Well that shows the client encoding not the server encoding.

For that either do
\l
or
show server_encoding;

>
>
>
> And it looks like UTF8 doesn’t include the German characters I seek. Can
> someone explain how I can switch to 0000-0FFF which looks like the Basic
> Multilingual Plane Unicode which does include the characters I want?

It should.

>
>
>
> Hagen
>
>
>


--
Adrian Klaver
adrian.klaver@gmail.com

Re: Adding German Character Set to PostgresSQL

From
"Hagen Finley"
Date:
Hannes,

The output of \l is:

gpdemo=# \l
                   List of databases
    Name    |  Owner  | Encoding |  Access privileges
------------+---------+----------+---------------------
 acn                | gpadmin | UTF8     |
 gpdemo      | gpadmin | UTF8     |
 philosophy | gpadmin | UTF8     |
 postgres     | gpadmin | UTF8     |
 template0  | gpadmin | UTF8     | =c/gpadmin  : gpadmin=CTc/gpadmin
 template1  | gpadmin | UTF8     | =c/gpadmin   : gpadmin=CTc/gpadmin

It would be easy enough to create a new database with a different encoding -
only one record in the one in question. However, it sounded as though you
don't believe that is the issue - that UTF8 ought to support the German
characters I want. Am I understanding you correctly?

Hagen


-----Original Message-----
From: Hannes Erven [mailto:hannes@erven.at]
Sent: Monday, January 02, 2012 1:53 PM
To: pgsql-general@postgresql.org
Cc: finhagen@comcast.net
Subject: Re: [GENERAL] Adding German Character Set to PostgresSQL

Hagen,


> gpdemo=# \encoding
> UTF8

UTF8 includes virtually all characters you will need for any purpose  on the
earth.


But: you showed the output of \encoding when you were asked to show \l .

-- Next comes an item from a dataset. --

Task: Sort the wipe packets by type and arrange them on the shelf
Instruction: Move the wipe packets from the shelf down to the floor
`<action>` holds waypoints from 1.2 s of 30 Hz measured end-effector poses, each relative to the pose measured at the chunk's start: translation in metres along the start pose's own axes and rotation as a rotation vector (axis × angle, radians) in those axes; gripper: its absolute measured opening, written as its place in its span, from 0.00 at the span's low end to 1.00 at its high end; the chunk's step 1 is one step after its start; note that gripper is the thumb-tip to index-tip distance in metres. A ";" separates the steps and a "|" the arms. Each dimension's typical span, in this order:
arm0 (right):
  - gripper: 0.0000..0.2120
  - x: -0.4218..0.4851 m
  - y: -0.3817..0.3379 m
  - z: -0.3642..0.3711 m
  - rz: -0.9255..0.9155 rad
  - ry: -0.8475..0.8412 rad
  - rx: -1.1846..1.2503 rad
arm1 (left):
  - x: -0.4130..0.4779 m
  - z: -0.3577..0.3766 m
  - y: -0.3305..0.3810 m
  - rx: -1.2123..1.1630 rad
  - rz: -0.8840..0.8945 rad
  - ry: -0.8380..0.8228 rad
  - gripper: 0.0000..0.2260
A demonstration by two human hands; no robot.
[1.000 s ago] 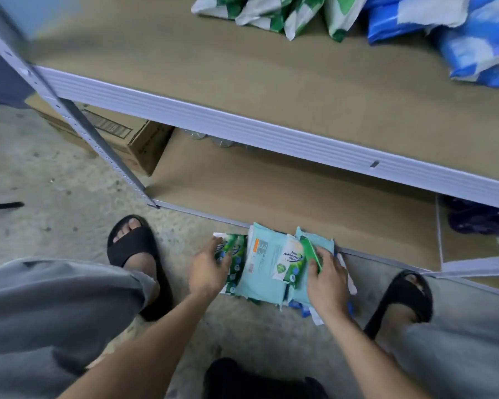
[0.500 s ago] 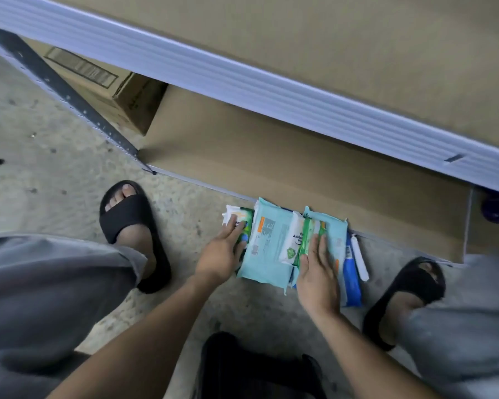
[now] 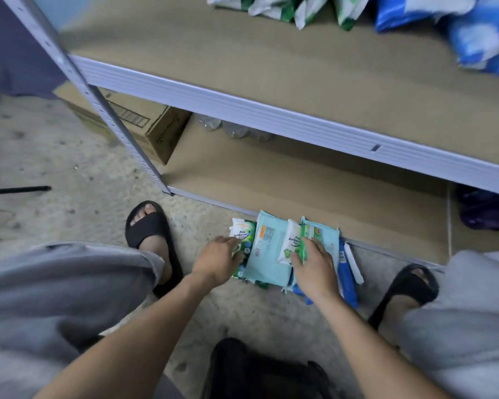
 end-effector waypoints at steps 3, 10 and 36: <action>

There is a subtle difference:
\encoding shows the encoding of the connection between psql and the server;
while \l shows the encoding the database server will actually store the data
in.

While the first can easily be changed for a session, the latter can only be
set when creating a database (or a cluster).


-hannes



Re: Adding German Character Set to PostgresSQL

From
Adrian Klaver
Date:
On Monday, January 02, 2012 1:47:13 pm Hagen Finley wrote:
> Hannes,
>
> The output of \l is:
>
> gpdemo=# \l
>                    List of databases
>     Name    |  Owner  | Encoding |  Access privileges
> ------------+---------+----------+---------------------
>  acn                | gpadmin | UTF8     |
>  gpdemo      | gpadmin | UTF8     |
>  philosophy | gpadmin | UTF8     |
>  postgres     | gpadmin | UTF8     |
>  template0  | gpadmin | UTF8     | =c/gpadmin  : gpadmin=CTc/gpadmin
>  template1  | gpadmin | UTF8     | =c/gpadmin   : gpadmin=CTc/gpadmin
>
> It would be easy enough to create a new database with a different encoding
> - only one record in the one in question. However, it sounded as though
> you don't believe that is the issue - that UTF8 ought to support the
> German characters I want. Am I understanding you correctly?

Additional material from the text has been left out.